On January 24, 2016, the United States and the State of California filed a lawsuit against Volkswagen alleging it had manufactured diesel cars sold and operated in the U.S. beginning in 2009 with emission control systems intended to defeat emissions tests. These systems allowed vehicles to emit nitrogen oxide (NOx) pollution at levels that significantly exceeded the amounts allowed under the Clean Air Act.

Volkswagen agreed to settle these allegations. The first partial settlement, regarding the installation and use of emission testing defeat devices in 2.0 liter diesel vehicles, was approved by a federal court in California on October 25, 2016. On December 20, 2016 an agreement was reached in a second partial settlement regarding the installation and use of emission testing defeat devices in 3.0 liter diesel vehicles. The overall settlement consists of three major parts:

Buyback, Lease Termination, Vehicle Modification and Emissions Compliant Recall Program

Volkswagen was required to earmark about $11.2 billion ($10.033 billion from the first 2.0 L consent decree and $1.2 billion from the second 3.0 L consent decree) to buy back affected noncompliant vehicles, terminate leases early, or repair the vehicles by 2019 or 2020 depending on the make and model. Volkswagen administers this part of the settlement directly with affected vehicle owners.

Additional information is available at

National Zero-Emission Vehicle (ZEV) Investment Plan

Volkswagen was required to invest $2 billion ($800 million within California and $1.2 billion outside of California) in four 30-month investment cycles over 10 years in ZEV infrastructure, access, and awareness initiatives. The form of the Trust Agreement can be found in Appendix C of the first partial consent decree. This part of the settlement is administered by Volkswagen as a subsidiary named Electrify America, the U.S. EPA and California. For each cycle, project proposals are submitted to Electrify America, and Electrify America develops an investment plan to be reviewed and approved by the EPA. The first round of project proposals closed January 16, 2017. Electrify America is currently implementing the Cycle 1 National ZEV Investment Plan, the Cycle 1 California ZEV Investment Plan, and the Supplement to the California ZEV Investment Plan. Proposals for the third round are currently being accepted. The second round of project proposals closed March 2018. Additional information is available at

While AEA does not administer these funds, AEA is seeking information from interested parties to identify projects and partnering opportunities. Go to the "Contact us" tab to submit a contact form, send an email, or subscribe to the list serve to receive program related email updates..

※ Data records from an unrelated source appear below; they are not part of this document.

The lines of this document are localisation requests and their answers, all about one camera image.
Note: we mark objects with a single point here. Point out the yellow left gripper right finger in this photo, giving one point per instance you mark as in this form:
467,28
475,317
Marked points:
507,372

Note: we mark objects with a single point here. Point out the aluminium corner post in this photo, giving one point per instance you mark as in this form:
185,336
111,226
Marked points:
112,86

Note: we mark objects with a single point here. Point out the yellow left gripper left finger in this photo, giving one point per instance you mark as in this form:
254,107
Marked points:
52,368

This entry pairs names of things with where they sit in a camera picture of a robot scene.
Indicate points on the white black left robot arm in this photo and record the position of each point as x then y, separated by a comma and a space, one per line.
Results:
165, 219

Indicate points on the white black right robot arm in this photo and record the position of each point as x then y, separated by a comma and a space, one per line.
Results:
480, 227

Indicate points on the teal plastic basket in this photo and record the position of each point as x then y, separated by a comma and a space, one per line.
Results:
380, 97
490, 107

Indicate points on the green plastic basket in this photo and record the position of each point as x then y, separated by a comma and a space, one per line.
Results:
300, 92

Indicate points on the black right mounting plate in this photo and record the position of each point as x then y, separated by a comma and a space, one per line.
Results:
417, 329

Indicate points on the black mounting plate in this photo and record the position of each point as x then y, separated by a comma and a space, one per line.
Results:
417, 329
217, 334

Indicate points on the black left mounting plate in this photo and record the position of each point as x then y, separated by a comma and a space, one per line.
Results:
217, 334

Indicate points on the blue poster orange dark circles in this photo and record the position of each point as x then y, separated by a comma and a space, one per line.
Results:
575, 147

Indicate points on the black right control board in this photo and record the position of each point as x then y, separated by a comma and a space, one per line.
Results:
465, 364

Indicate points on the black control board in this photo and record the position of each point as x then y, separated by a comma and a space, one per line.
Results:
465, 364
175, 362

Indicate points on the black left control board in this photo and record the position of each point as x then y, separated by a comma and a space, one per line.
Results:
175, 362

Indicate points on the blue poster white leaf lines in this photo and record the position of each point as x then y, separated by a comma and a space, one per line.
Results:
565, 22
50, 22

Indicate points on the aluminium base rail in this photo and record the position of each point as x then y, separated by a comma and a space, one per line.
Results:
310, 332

Environmental Mitigation Trust

Volkswagen is required to fund an Environmental Mitigation Trust in the amount of $2.925 billion ($2.7 billion from the first 2.0 L consent decree and $225 million from the second 3.0 L consent decree) to be used to offset the lifetime excess air pollution emitted by the Volkswagen vehicles that violated the Clean Air Act. The form of the Trust Agreement can be found in AppendixD of the first partial consent decree. The fund is distributed among states, territories and federally-recognized tribes based on the proportion of affected VW diesel vehicles registered in each jurisdiction.


Tribal Allocation

Nearly $54.5 million of the Mitigation Trust were allocated to federally-recognized tribes nationwide. Tribes may submit funding requests annually. In order to apply for the VW Tribal allocation, Tribes must file to become Beneficiaries of the Trust. Beneficiary certification is due at the time of the first funding request.

The Institute for Tribal Environmental Professionals (ITEP) has been selected as the Technical Assistance Provider for tribes. To request ITEP assistance in accessing this funding opportunity, contact ITEP at .  AEA is also available to assist Tribes interested in accessing these funds for DERA-eligible projects.


State Allocation

In November 2017, the State filed the certification for beneficiary status with the Court and the Trustee. On January 29, 2018, Alaska was designated a Beneficiary of the Trust, with AEA identified as the Lead Agency to oversee how the funds will be distributed. In February 2018, as required by the terms of the Trust Agreement, AEA provided a Notice of Availability of Mitigation Action Funds to all federal agencies that have custody, control or management of land within or adjacent to Alaska.

Alaska was allocated $8.125 million dollars from the Environmental Mitigation Trust. All of the funds are to be disbursed within 10 years, with no more than one third disbursed in the first year or two-thirds disbursed in the first two years.

As a Beneficiary, Alaska is required to develop a Beneficiary Mitigation Plan that summarizes how the State allocation of mitigation funds will be distributed among the 10 Eligible Mitigation Actions (EMAs) to reduce NOx emissions in the most cost-effective manner, reduce public exposure, and promote the use of clean vehicle technologies. The Plan was developed through a public process, with multiple opportunities for public comment, and submitted to the Trustee in December 2018. AEA will request applications from stakeholders for eligible projects consistent with the Plan. AEA will submit funding requests for selected projects to the Trustee for approval. Projects may begin once the Trustee releases the funds.